= Problem =
Repeat all entries below exactly as shown.

= Study material =
- Opening Delimiter -
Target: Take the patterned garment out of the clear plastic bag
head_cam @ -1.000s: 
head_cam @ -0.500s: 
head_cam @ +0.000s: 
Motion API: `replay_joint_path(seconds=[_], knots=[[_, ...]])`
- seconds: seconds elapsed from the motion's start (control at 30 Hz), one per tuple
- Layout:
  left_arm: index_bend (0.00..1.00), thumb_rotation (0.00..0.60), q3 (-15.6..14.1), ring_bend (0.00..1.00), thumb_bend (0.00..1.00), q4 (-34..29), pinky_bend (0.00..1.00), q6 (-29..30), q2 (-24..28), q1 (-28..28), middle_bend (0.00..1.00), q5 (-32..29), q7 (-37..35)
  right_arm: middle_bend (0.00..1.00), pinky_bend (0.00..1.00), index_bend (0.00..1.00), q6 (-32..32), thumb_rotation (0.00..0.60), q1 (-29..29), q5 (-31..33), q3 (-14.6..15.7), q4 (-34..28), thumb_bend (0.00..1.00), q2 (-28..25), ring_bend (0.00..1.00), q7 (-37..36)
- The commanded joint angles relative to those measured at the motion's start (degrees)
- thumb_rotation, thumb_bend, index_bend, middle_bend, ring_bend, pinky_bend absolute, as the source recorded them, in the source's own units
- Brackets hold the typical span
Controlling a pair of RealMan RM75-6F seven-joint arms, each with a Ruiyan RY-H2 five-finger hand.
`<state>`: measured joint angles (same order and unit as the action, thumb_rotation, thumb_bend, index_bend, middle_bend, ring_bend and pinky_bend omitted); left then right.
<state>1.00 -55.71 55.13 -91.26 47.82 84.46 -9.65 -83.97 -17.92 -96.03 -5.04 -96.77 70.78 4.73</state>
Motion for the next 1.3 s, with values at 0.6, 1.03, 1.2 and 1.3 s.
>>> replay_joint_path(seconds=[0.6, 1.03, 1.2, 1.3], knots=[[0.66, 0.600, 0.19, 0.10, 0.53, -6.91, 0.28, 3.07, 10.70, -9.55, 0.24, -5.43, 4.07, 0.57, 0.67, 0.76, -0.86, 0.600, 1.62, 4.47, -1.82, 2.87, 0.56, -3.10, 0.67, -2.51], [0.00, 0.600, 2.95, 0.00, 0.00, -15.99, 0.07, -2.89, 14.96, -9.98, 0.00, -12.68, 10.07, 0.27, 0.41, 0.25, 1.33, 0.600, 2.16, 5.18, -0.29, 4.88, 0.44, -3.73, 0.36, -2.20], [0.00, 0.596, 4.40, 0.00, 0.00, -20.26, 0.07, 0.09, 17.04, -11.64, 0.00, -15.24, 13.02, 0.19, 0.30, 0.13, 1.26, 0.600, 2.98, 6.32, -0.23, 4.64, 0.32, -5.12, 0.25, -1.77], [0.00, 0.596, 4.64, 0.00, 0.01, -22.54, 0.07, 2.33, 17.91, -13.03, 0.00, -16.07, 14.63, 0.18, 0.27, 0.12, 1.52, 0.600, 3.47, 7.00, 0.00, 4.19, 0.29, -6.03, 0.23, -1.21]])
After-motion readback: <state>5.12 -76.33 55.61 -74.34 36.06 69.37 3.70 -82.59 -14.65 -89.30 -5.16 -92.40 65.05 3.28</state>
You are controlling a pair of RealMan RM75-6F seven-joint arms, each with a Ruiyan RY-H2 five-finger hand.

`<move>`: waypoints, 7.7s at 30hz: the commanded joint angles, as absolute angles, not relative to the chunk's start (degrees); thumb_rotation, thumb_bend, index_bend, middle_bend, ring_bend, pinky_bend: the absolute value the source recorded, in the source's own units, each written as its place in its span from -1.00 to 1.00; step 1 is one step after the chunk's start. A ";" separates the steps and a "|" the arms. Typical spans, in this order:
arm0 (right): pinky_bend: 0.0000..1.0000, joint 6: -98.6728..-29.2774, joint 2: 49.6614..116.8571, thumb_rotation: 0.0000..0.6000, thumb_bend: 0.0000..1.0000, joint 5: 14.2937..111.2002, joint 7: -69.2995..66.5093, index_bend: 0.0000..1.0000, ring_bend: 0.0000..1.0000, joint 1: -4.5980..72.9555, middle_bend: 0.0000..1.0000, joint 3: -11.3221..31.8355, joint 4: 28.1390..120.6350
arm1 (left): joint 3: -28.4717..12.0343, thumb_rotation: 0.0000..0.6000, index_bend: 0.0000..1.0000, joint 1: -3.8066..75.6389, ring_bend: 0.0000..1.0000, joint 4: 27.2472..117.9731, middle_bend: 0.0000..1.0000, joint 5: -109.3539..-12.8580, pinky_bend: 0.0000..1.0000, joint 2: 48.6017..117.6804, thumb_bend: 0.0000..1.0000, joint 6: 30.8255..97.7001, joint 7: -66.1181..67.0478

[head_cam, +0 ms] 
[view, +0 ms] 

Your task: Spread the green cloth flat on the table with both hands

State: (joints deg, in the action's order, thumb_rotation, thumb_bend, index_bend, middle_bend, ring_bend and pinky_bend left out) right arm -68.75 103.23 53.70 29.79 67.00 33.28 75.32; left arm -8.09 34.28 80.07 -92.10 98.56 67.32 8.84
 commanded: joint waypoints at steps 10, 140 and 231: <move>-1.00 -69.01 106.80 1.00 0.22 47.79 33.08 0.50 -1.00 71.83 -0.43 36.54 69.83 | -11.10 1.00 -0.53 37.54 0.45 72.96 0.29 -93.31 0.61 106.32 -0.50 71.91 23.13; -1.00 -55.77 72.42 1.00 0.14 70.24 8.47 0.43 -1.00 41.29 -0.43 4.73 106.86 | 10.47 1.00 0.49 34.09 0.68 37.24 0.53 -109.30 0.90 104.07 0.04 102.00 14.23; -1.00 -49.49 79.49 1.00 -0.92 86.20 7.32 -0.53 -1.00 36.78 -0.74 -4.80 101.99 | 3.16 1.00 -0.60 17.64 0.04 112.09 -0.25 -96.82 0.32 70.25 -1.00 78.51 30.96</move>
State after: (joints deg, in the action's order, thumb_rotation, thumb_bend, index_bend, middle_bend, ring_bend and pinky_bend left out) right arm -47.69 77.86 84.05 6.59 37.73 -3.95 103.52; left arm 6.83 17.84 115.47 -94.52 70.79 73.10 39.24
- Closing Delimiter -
= Problem solution =
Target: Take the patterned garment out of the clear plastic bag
head_cam @ -1.000s: 
head_cam @ -0.500s: 
head_cam @ +0.000s: 
Motion API: `replay_joint_path(seconds=[_], knots=[[_, ...]])`
- seconds: seconds elapsed from the motion's start (control at 30 Hz), one per tuple
- Layout:
  left_arm: index_bend (0.00..1.00), thumb_rotation (0.00..0.60), q3 (-15.6..14.1), ring_bend (0.00..1.00), thumb_bend (0.00..1.00), q4 (-34..29), pinky_bend (0.00..1.00), q6 (-29..30), q2 (-24..28), q1 (-28..28), middle_bend (0.00..1.00), q5 (-32..29), q7 (-37..35)
  right_arm: middle_bend (0.00..1.00), pinky_bend (0.00..1.00), index_bend (0.00..1.00), q6 (-32..32), thumb_rotation (0.00..0.60), q1 (-29..29), q5 (-31..33), q3 (-14.6..15.7), q4 (-34..28), thumb_bend (0.00..1.00), q2 (-28..25), ring_bend (0.00..1.00), q7 (-37..36)
- The commanded joint angles relative to those measured at the motion's start (degrees)
- thumb_rotation, thumb_bend, index_bend, middle_bend, ring_bend, pinky_bend absolute, as the source recorded them, in the source's own units
- Brackets hold the typical span
Controlling a pair of RealMan RM75-6F seven-joint arms, each with a Ruiyan RY-H2 five-finger hand.
`<state>`: measured joint angles (same order and unit as the action, thumb_rotation, thumb_bend, index_bend, middle_bend, ring_bend and pinky_bend omitted); left then right.
<state>1.00 -55.71 55.13 -91.26 47.82 84.46 -9.65 -83.97 -17.92 -96.03 -5.04 -96.77 70.78 4.73</state>
Motion for the next 1.3 s, with values at 0.6, 1.03, 1.2 and 1.3 s.
>>> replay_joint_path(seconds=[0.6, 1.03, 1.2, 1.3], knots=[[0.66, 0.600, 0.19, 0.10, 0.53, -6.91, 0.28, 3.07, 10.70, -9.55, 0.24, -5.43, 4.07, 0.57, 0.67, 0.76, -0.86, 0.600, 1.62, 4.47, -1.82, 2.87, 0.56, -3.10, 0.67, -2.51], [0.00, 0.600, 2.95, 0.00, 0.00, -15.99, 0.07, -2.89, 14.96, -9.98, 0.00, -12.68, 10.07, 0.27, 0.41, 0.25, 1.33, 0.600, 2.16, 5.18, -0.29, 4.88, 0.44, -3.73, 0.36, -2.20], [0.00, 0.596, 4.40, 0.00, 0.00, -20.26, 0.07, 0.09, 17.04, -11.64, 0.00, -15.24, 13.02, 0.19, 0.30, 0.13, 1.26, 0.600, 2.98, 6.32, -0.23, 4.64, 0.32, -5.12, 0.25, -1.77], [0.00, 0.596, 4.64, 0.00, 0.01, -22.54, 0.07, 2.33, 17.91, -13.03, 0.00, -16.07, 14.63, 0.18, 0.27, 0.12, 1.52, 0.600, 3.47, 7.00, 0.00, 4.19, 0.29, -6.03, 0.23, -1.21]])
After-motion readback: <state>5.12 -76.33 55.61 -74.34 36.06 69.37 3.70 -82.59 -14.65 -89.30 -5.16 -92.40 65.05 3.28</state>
You are controlling a pair of RealMan RM75-6F seven-joint arms, each with a Ruiyan RY-H2 five-finger hand.

`<move>`: waypoints, 7.7s at 30hz: the commanded joint angles, as absolute angles, not relative to the chunk's start (degrees); thumb_rotation, thumb_bend, index_bend, middle_bend, ring_bend, pinky_bend: the absolute value the source recorded, in the source's own units, each written as its place in its span from -1.00 to 1.00; step 1 is one step after the chunk's start. A ";" separates the steps and a "|" the arms. Typical spans, in this order:
arm0 (right): pinky_bend: 0.0000..1.0000, joint 6: -98.6728..-29.2774, joint 2: 49.6614..116.8571, thumb_rotation: 0.0000..0.6000, thumb_bend: 0.0000..1.0000, joint 5: 14.2937..111.2002, joint 7: -69.2995..66.5093, index_bend: 0.0000..1.0000, ring_bend: 0.0000..1.0000, joint 1: -4.5980..72.9555, middle_bend: 0.0000..1.0000, joint 3: -11.3221..31.8355, joint 4: 28.1390..120.6350
arm1 (left): joint 3: -28.4717..12.0343, thumb_rotation: 0.0000..0.6000, index_bend: 0.0000..1.0000, joint 1: -3.8066..75.6389, ring_bend: 0.0000..1.0000, joint 4: 27.2472..117.9731, middle_bend: 0.0000..1.0000, joint 5: -109.3539..-12.8580, pinky_bend: 0.0000..1.0000, joint 2: 48.6017..117.6804, thumb_bend: 0.0000..1.0000, joint 6: 30.8255..97.7001, joint 7: -66.1181..67.0478

[head_cam, +0 ms] 
[view, +0 ms] 

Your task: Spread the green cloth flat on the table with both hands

State: (joints deg, in the action's order, thumb_rotation, thumb_bend, index_bend, middle_bend, ring_bend and pinky_bend left out) right arm -68.75 103.23 53.70 29.79 67.00 33.28 75.32; left arm -8.09 34.28 80.07 -92.10 98.56 67.32 8.84
 commanded: joint waypoints at steps 10, 140 and 231: <move>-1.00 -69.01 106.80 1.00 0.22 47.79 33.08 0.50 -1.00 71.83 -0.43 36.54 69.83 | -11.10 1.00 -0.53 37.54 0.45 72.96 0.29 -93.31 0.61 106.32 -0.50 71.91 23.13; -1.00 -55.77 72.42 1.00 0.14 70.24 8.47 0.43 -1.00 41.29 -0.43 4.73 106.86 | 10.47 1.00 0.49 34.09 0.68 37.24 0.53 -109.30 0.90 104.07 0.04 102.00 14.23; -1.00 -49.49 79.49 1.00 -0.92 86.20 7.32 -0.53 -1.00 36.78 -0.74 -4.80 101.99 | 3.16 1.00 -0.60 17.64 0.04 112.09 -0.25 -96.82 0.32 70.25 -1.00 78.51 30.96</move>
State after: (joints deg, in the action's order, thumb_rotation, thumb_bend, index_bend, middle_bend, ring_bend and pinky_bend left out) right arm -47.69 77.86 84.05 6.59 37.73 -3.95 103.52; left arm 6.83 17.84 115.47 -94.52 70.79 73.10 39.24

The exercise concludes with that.